→ YOUR OBJECTIVE: Your answer must be the lines from the top of the listing below through the line that holds "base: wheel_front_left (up", retyped exactly, with no pictures.

→ DATA SEGMENT:
◇ ◇ ◇

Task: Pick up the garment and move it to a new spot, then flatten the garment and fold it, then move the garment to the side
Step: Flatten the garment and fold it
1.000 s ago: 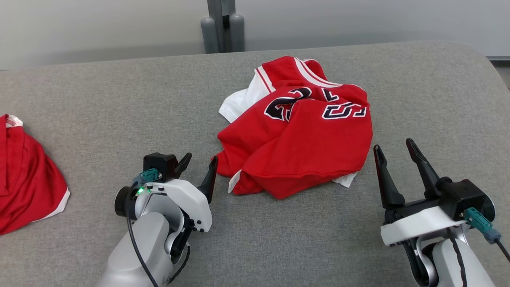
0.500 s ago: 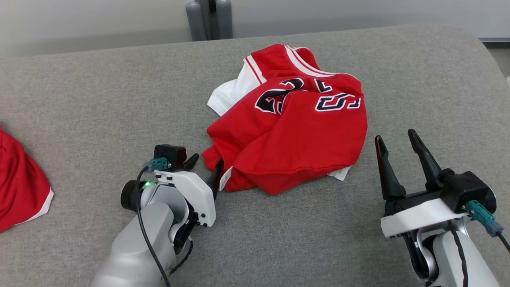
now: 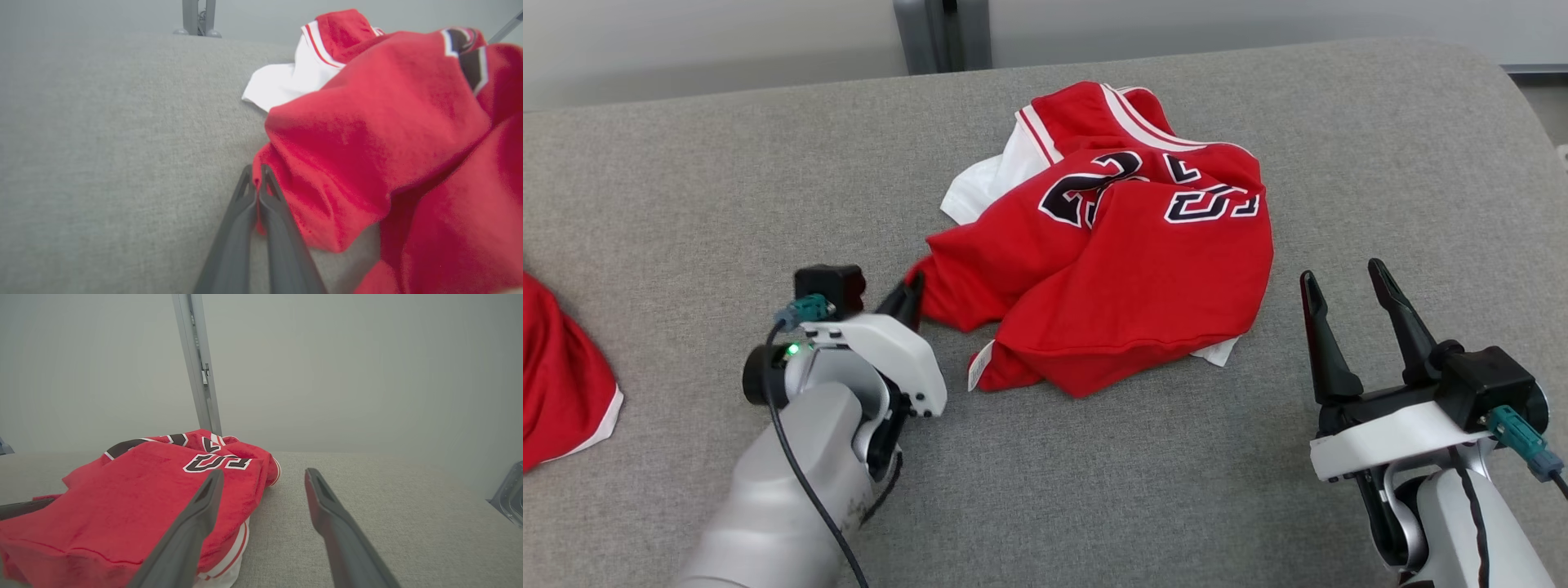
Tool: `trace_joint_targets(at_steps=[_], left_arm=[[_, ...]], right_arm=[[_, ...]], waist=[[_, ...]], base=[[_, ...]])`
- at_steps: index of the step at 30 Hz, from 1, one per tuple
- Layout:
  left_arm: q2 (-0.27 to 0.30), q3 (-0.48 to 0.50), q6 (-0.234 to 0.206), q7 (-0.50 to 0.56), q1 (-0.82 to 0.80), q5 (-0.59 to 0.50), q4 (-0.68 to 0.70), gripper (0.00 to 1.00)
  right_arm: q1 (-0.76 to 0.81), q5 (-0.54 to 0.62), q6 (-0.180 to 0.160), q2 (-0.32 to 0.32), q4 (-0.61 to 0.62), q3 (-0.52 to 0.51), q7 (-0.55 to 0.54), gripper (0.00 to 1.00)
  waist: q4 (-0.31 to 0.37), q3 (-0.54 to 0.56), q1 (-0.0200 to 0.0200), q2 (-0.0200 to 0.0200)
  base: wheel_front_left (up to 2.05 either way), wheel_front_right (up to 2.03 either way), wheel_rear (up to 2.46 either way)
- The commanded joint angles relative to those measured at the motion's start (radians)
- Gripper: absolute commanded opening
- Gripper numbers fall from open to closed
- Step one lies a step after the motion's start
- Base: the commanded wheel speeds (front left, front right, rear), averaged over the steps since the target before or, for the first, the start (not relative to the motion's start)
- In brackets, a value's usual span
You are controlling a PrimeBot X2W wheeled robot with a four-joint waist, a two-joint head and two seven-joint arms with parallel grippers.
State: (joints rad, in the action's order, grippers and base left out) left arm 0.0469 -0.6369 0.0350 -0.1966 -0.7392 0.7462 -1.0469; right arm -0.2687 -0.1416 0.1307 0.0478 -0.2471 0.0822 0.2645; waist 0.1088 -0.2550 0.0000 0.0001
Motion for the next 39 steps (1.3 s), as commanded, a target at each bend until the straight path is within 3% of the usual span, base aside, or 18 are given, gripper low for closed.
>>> trace_joint_targets(at_steps=[1,5,8,11,14,20,25,26,27,28,32,35,39], left_arm=[[0.009,0.031,-0.038,-0.044,-0.049,0.000,0.002,0.00],[0.038,0.092,-0.097,-0.067,-0.082,-0.023,0.051,0.00],[0.075,0.200,-0.166,-0.068,-0.079,-0.093,0.204,0.00],[0.102,0.309,-0.206,-0.068,-0.047,-0.172,0.333,0.00],[0.125,0.390,-0.215,-0.068,-0.053,-0.244,0.398,0.00],[0.168,0.478,-0.204,-0.068,-0.139,-0.339,0.371,0.00],[0.193,0.556,-0.238,-0.068,-0.189,-0.411,0.373,0.00],[0.189,0.559,-0.229,-0.068,-0.182,-0.420,0.350,0.13],[0.184,0.558,-0.221,-0.066,-0.177,-0.430,0.316,0.62],[0.181,0.551,-0.210,-0.067,-0.178,-0.433,0.282,1.00],[0.179,0.552,-0.211,-0.067,-0.200,-0.456,0.195,1.00],[0.168,0.578,-0.220,-0.067,-0.192,-0.468,0.217,1.00],[0.154,0.605,-0.198,-0.067,-0.164,-0.483,0.258,1.00]], right_arm=[[-0.004,-0.004,0.000,0.006,-0.006,-0.001,0.002,1.00],[-0.004,-0.008,0.000,0.006,-0.009,0.003,0.002,1.00],[-0.010,-0.011,0.000,0.006,-0.008,0.009,0.002,1.00],[-0.012,-0.018,0.000,0.006,-0.007,0.012,0.002,1.00],[-0.021,-0.022,0.000,0.006,-0.006,0.021,0.002,1.00],[-0.034,-0.038,0.000,0.006,-0.005,0.043,0.002,1.00],[-0.045,-0.055,0.000,0.006,0.001,0.053,0.002,1.00],[-0.045,-0.056,0.000,0.006,0.000,0.054,0.002,1.00],[-0.045,-0.058,0.000,0.006,-0.001,0.055,0.002,1.00],[-0.045,-0.060,0.000,0.006,-0.003,0.055,0.002,1.00],[-0.044,-0.059,0.000,0.006,-0.008,0.049,0.002,1.00],[-0.046,-0.056,0.000,0.006,-0.009,0.043,0.002,1.00],[-0.039,-0.047,0.000,0.006,-0.010,0.039,0.002,1.00]], waist=[[-0.004,0.006,0.0000,-0.0001],[-0.004,0.017,0.0000,-0.0001],[-0.001,0.021,0.0000,-0.0001],[0.007,0.023,0.0000,-0.0001],[0.019,0.021,0.0000,-0.0001],[0.050,0.005,0.0000,-0.0001],[0.069,-0.014,0.0000,-0.0001],[0.071,-0.016,0.0000,-0.0001],[0.073,-0.016,0.0000,-0.0001],[0.074,-0.016,0.0000,-0.0001],[0.072,-0.015,0.0000,-0.0001],[0.063,-0.013,0.0000,-0.0001],[0.045,0.004,0.0000,-0.0001]], base=[[0.00,0.00,0.00],[0.00,0.00,0.00],[0.00,0.00,0.00],[0.00,0.00,0.00],[0.00,0.00,0.00],[0.00,0.00,0.00],[0.00,0.00,0.00],[0.00,0.00,0.00],[0.00,0.00,0.00],[0.00,0.00,0.00],[0.00,0.00,0.00],[0.00,0.00,0.00],[0.00,0.00,0.00]])
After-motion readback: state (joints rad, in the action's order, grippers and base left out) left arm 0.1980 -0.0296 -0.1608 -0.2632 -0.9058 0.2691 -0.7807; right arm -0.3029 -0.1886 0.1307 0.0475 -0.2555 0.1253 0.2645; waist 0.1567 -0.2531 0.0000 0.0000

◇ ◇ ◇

→ WRITTEN ANSWER:
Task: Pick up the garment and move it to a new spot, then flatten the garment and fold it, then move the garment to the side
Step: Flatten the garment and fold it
1.000 s ago: 
0.500 s ago: 
now: 
Tool: `trace_joint_targets(at_steps=[_], left_arm=[[_, ...]], right_arm=[[_, ...]], waist=[[_, ...]], base=[[_, ...]])`
- at_steps: index of the step at 30 Hz, from 1, one per tuple
- Layout:
  left_arm: q2 (-0.27 to 0.30), q3 (-0.48 to 0.50), q6 (-0.234 to 0.206), q7 (-0.50 to 0.56), q1 (-0.82 to 0.80), q5 (-0.59 to 0.50), q4 (-0.68 to 0.70), gripper (0.00 to 1.00)
  right_arm: q1 (-0.76 to 0.81), q5 (-0.54 to 0.62), q6 (-0.180 to 0.160), q2 (-0.32 to 0.32), q4 (-0.61 to 0.62), q3 (-0.52 to 0.51), q7 (-0.55 to 0.54), gripper (0.00 to 1.00)
  waist: q4 (-0.31 to 0.37), q3 (-0.54 to 0.56), q1 (-0.0200 to 0.0200), q2 (-0.0200 to 0.0200)
  base: wheel_front_left (up to 2.05 either way), wheel_front_right (up to 2.03 either way), wheel_rear (up to 2.46 either way)

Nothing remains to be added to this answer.